Collected material:
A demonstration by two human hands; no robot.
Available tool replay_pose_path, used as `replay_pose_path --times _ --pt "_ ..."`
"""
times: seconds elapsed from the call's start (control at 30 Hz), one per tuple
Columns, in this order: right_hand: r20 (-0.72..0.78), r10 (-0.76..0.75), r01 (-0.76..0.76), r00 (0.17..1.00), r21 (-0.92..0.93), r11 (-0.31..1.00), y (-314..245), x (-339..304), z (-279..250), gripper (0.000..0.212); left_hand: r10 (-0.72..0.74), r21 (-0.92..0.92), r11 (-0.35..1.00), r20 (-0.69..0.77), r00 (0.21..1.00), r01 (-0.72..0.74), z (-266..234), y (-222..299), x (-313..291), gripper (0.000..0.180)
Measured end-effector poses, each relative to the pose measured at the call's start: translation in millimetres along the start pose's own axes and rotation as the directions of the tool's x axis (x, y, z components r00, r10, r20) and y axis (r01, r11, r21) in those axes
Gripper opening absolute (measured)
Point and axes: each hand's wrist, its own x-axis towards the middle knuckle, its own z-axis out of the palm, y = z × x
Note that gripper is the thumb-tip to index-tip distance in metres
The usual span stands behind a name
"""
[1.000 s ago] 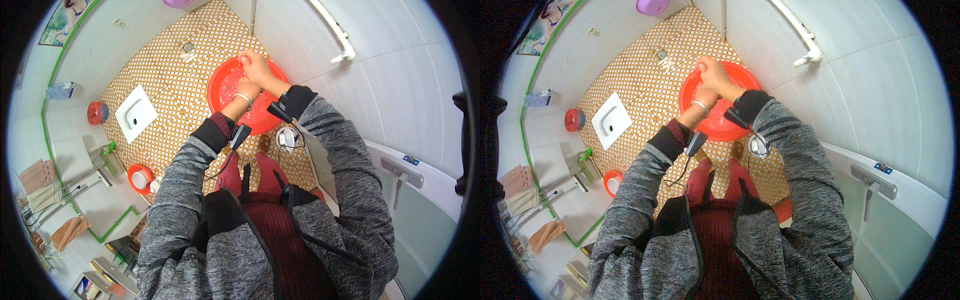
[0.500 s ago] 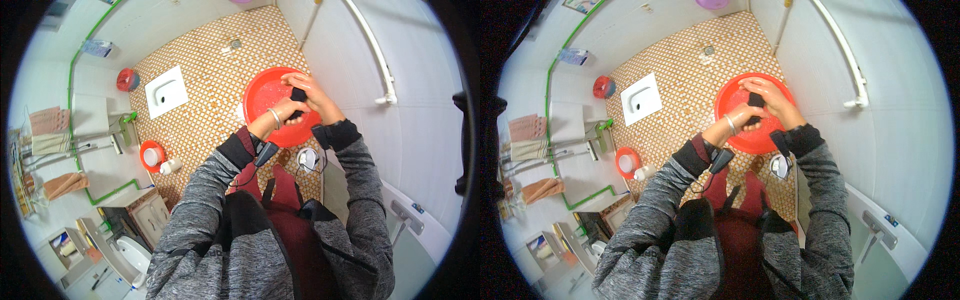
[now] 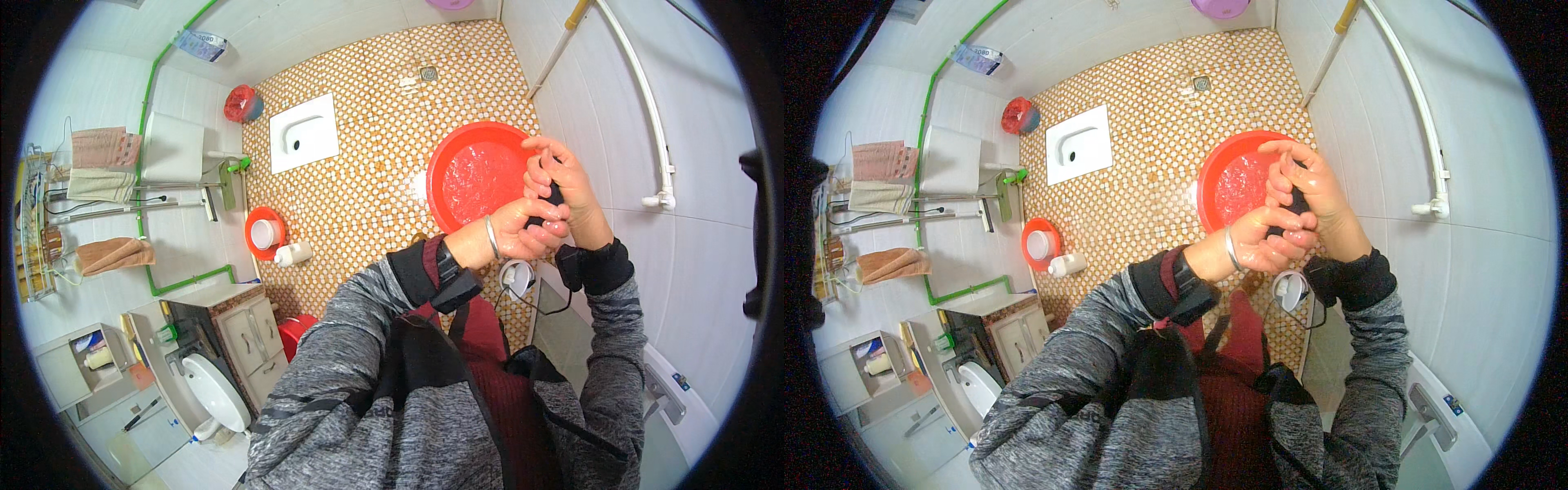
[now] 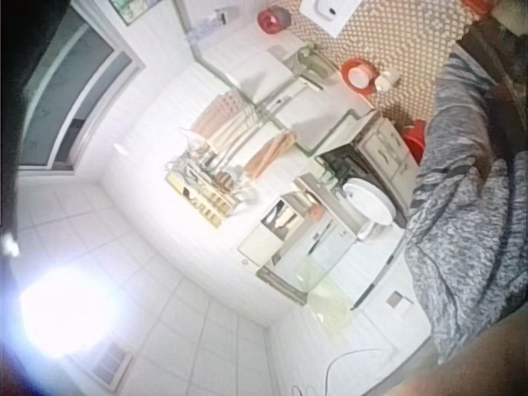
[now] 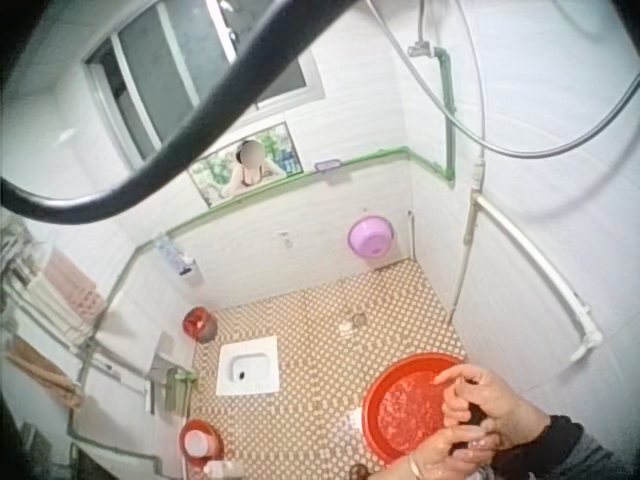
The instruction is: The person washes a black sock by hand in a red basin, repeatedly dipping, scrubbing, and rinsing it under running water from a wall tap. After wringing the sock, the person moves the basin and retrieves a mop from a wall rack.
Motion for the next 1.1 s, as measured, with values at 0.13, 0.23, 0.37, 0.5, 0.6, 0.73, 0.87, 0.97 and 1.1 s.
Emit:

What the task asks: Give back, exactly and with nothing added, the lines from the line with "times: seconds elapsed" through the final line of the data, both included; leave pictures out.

Task output:
times: seconds elapsed from the call's start (control at 30 Hz), one per tuple
Columns, in this order: right_hand: r20 (-0.72..0.78), r10 (-0.76..0.75), r01 (-0.76..0.76), r00 (0.17..1.00), r21 (-0.92..0.93), r11 (-0.31..1.00), y (-314..245), x (-339..304), z (-279..250), gripper (0.000..0.212); left_hand: r10 (-0.72..0.74), r21 (-0.92..0.92), r11 (-0.35..1.00), r20 (-0.69..0.77), r00 (0.21..1.00), r01 (-0.72..0.74), z (-266..234), y (-222..299), x (-313..291), gripper (0.000..0.180)
Measured end-effector poses, each relative to the pose measured at the call's start: translation in millimetres along the start pose's own axes and rotation as the directions of the tool's x axis (x, y, z components r00, r10, r20) and y axis (r01, r11, r21) in those axes
Gripper opening absolute (measured)
Point and axes: each hand's wrist, its own x-axis towards the middle knuckle, its own z-axis out of the palm, y = z × x
Note that gripper is the thumb-tip to index-tip distance in metres
The usual span stands behind a name
"""
[1.000 s ago] 
[0.500 s ago] 
[now] 
[now] 
[now] 
The instruction is: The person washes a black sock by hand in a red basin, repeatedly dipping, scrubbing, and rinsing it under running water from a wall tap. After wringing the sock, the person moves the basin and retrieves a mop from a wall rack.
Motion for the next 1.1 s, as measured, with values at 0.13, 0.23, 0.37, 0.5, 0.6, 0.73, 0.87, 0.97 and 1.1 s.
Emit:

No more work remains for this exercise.